_WHAT YOU ARE ASKED TO DO_. Whenever the string "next" turns up in a line of the data below, copy that line.

_SUPPLIED MATERIAL_.
-------------------------

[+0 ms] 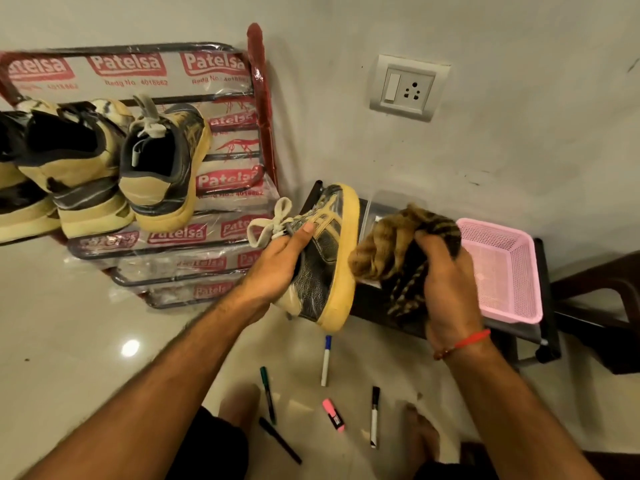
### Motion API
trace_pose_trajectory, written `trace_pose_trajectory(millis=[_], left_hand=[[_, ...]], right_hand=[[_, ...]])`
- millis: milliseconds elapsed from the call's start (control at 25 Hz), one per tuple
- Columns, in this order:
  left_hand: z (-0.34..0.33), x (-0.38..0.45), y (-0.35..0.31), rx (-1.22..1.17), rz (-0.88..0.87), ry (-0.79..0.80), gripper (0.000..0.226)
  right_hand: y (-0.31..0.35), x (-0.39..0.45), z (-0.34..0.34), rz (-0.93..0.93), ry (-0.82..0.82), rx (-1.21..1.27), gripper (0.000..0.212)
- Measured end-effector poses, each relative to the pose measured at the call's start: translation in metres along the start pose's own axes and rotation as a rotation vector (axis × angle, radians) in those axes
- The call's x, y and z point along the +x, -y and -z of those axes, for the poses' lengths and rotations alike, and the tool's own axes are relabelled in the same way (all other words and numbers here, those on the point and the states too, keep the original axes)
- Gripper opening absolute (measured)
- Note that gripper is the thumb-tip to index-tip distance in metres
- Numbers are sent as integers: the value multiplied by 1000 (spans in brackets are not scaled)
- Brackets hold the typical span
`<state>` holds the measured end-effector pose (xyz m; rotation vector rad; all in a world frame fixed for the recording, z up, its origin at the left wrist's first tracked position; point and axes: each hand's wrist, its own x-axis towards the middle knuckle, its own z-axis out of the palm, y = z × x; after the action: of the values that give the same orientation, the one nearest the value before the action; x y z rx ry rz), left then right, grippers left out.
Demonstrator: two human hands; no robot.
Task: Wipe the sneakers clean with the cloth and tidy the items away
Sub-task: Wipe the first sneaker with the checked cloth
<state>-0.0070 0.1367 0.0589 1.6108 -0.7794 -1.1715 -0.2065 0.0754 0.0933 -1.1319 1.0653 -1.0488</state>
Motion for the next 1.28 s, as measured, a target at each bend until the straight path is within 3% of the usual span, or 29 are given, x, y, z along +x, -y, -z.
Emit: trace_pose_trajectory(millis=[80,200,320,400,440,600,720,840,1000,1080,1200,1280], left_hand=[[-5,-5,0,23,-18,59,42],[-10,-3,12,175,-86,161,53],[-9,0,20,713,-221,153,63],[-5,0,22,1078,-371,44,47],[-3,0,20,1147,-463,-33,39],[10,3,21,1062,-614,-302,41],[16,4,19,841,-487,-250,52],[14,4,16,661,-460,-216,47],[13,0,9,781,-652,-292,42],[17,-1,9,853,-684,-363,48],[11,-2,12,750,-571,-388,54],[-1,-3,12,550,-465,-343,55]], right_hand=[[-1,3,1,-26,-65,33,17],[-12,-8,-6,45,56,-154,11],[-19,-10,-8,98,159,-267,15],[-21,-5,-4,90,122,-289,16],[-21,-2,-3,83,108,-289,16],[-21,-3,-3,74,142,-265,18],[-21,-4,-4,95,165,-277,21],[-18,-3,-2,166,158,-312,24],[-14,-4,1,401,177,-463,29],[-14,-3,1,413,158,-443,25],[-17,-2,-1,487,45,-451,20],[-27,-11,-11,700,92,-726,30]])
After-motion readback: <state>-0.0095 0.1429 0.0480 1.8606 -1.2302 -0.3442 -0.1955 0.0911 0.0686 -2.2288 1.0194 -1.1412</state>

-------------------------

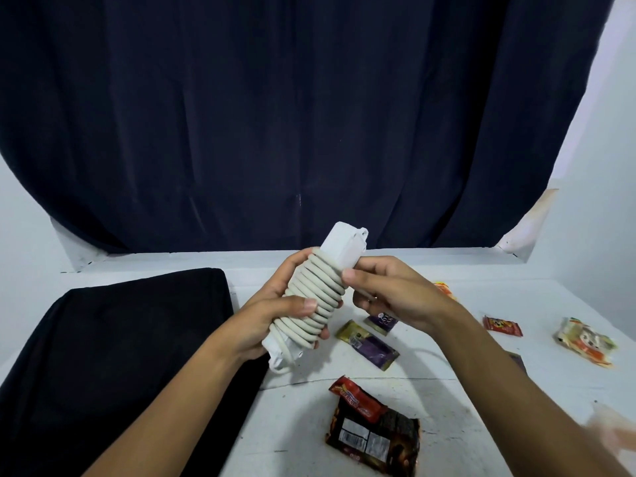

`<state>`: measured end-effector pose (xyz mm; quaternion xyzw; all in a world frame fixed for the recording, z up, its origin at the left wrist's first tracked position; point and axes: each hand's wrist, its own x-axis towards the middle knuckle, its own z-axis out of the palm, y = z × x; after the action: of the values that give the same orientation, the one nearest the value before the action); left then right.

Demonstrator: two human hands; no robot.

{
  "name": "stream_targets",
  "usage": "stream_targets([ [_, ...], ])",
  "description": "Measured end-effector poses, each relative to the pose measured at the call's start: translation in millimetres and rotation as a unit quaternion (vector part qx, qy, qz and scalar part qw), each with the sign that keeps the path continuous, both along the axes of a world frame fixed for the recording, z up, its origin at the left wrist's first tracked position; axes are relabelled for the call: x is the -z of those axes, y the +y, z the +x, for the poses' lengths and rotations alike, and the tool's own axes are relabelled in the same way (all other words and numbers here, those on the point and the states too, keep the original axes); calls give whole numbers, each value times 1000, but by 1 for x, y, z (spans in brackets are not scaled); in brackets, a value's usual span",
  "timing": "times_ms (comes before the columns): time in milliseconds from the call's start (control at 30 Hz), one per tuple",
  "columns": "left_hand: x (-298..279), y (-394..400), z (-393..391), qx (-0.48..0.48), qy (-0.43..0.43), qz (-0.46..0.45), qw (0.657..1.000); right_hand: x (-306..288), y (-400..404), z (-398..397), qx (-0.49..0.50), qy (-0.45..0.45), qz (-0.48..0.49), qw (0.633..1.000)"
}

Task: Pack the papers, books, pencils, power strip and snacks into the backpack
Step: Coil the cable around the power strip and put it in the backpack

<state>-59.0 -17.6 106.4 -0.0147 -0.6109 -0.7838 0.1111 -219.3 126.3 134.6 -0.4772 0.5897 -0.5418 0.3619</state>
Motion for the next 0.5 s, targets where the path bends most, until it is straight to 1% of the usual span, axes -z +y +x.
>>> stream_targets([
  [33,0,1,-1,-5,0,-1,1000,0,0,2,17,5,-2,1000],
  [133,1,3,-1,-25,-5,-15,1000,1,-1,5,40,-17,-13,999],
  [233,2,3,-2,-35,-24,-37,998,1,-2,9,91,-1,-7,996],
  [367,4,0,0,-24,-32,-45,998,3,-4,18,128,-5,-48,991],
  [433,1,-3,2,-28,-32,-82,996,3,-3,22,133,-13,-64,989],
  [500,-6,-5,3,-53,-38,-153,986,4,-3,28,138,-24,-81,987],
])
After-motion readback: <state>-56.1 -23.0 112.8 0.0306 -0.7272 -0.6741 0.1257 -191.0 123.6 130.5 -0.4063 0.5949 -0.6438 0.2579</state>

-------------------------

_TASK SOLUTION_.
Motion for the next 1.28 s, as measured, a target at each bend until the straight path is within 3% of the usual span, or 29 are given, x, y, z along +x, -y, -z.
Motion for the next 0.5 s, targets where the path bends most, until it is straight to 1% of the usual span, axes -z +y +x.

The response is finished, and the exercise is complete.